Most large cities have base maps that are periodically updated. Smaller municipalities often do not. For a given project, if I have no existing base map at all, I will often commission an aerial survey, in which an airplane with cameras produces a topographic plan of the area, along with curb lines, etc. If I already have a base map, I can skip this step.

In any event, you then need surveyors on the ground to pick up the locations and elevations of critical features, including the curb line, crown of the road, manholes, water gates, electric vaults, telephone vaults, etc. This information is generally surveyed to the nearest 0.10 foot. For some buried features, we also have to conduct test pits to figure out where some lines are located.

Invariably, when we try to go to construction without a recent survey (as a cost-saving measure) we end up with innumerable conflicts. It’s always a good idea to get a good, recent survey before starting a major construction project.

Oh, and modern survey equipment usually include what are called “total stations” that use laser rangefinders, etc. to determine the precise distance and elevation from the base station (i.e. the tripod) to the rod (which has a laser reflector).

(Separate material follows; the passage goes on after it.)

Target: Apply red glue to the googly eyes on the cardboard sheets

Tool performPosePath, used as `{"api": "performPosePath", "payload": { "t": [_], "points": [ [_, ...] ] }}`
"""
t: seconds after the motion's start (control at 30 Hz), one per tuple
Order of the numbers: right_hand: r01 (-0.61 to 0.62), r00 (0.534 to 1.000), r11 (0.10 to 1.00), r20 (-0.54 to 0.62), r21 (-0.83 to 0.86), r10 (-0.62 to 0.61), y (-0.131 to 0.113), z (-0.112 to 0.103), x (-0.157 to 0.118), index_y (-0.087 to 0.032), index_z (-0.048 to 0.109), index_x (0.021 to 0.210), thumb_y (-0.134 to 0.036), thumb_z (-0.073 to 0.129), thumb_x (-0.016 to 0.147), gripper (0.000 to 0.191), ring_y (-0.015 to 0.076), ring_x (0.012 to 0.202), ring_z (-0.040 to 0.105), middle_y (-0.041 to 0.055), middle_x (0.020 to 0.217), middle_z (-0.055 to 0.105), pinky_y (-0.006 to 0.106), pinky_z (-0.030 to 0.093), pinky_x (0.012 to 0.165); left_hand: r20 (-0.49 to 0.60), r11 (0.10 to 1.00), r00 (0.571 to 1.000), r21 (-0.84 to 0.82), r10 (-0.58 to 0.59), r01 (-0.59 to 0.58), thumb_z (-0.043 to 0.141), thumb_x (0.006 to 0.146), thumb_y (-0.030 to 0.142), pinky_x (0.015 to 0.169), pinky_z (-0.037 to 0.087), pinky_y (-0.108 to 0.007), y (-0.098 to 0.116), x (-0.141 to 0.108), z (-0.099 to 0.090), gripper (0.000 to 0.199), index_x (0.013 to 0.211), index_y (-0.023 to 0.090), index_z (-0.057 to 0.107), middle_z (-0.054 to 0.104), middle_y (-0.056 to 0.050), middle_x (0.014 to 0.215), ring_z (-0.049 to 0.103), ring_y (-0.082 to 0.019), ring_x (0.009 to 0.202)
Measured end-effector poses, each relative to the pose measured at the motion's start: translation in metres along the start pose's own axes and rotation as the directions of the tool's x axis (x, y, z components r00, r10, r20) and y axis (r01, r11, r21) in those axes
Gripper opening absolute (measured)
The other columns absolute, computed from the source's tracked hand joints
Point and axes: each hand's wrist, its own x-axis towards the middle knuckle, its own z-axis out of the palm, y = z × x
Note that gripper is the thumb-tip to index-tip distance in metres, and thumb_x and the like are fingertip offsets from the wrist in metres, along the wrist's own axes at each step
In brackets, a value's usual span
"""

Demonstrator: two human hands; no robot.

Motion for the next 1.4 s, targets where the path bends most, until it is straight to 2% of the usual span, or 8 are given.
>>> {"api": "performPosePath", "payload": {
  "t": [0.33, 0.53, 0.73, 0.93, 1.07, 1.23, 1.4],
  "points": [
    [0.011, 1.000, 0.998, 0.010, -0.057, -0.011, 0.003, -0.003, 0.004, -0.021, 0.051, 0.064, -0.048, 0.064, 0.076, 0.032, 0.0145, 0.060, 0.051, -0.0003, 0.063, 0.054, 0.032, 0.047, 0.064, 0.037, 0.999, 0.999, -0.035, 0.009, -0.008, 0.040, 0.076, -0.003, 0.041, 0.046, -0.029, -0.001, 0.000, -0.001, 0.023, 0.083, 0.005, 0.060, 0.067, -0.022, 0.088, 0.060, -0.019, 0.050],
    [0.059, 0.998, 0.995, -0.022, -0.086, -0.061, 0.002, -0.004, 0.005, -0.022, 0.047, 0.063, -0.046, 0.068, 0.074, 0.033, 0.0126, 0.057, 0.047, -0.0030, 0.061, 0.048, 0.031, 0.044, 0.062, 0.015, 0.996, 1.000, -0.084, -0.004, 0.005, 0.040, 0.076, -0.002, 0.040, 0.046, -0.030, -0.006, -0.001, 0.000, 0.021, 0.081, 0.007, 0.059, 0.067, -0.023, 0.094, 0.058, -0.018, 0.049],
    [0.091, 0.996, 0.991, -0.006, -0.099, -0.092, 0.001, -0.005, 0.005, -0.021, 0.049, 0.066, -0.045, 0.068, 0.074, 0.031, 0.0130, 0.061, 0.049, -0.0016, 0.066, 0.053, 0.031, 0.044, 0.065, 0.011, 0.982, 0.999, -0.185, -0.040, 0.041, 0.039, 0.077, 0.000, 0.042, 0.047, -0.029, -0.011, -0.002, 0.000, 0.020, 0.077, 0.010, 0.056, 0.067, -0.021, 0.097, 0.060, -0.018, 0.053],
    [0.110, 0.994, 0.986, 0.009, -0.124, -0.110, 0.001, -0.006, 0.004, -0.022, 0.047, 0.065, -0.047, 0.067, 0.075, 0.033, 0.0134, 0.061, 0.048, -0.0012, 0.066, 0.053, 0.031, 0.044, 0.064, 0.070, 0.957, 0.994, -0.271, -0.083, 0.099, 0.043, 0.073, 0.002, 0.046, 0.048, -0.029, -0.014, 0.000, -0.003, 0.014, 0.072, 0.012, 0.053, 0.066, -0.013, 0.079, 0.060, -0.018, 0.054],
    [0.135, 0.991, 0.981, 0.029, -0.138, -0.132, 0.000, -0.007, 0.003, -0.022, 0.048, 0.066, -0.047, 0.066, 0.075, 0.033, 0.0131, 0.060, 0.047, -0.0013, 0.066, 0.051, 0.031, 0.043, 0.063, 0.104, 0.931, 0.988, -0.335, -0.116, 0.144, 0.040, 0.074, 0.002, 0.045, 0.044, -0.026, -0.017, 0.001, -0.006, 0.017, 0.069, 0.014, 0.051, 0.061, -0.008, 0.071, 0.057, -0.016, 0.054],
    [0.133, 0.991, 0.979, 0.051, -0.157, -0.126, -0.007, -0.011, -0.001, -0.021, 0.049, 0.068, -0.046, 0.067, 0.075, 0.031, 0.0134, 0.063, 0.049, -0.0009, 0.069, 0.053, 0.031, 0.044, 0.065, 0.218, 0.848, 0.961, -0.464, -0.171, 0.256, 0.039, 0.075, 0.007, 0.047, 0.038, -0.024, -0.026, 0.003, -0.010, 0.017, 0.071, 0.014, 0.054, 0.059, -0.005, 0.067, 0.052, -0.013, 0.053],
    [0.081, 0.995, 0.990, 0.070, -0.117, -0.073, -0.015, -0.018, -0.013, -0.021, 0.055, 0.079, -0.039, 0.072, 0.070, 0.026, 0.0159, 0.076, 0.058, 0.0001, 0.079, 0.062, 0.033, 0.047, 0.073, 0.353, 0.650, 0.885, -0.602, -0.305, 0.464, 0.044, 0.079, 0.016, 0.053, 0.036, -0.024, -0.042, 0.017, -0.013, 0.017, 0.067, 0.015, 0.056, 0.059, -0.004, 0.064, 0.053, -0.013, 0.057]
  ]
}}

From one known point (referred to as benchmark), you can determine the distance and elevation to any other point within visual range.

In generally, aerial survey (not to mention truck-mounted cameras and satellites) are not nearly precise or accurate enough.

This is a related question that I have been meaning to ask: as I walk around, I see round metal objects about the size of a nickel in diameter embedded flush in the street and sidewalk. On my dog walk the other night, there were several in the sidewalk along a very short stretch, and they had small rings painted around them in white paint. What is the purpose of those? If they are surveying marks, why do the need a bunch of them in a small section of sidewalk?

Thanks robby, that pretty much totally answers my questions!

They sound like survey control points (i.e. a point of known location and elevation referenced back to some benchmark). They act like intermediate benchmarks, so you don’t have to go all the way back to the original benchmark.

I have no idea why they would need several of them in close proximity.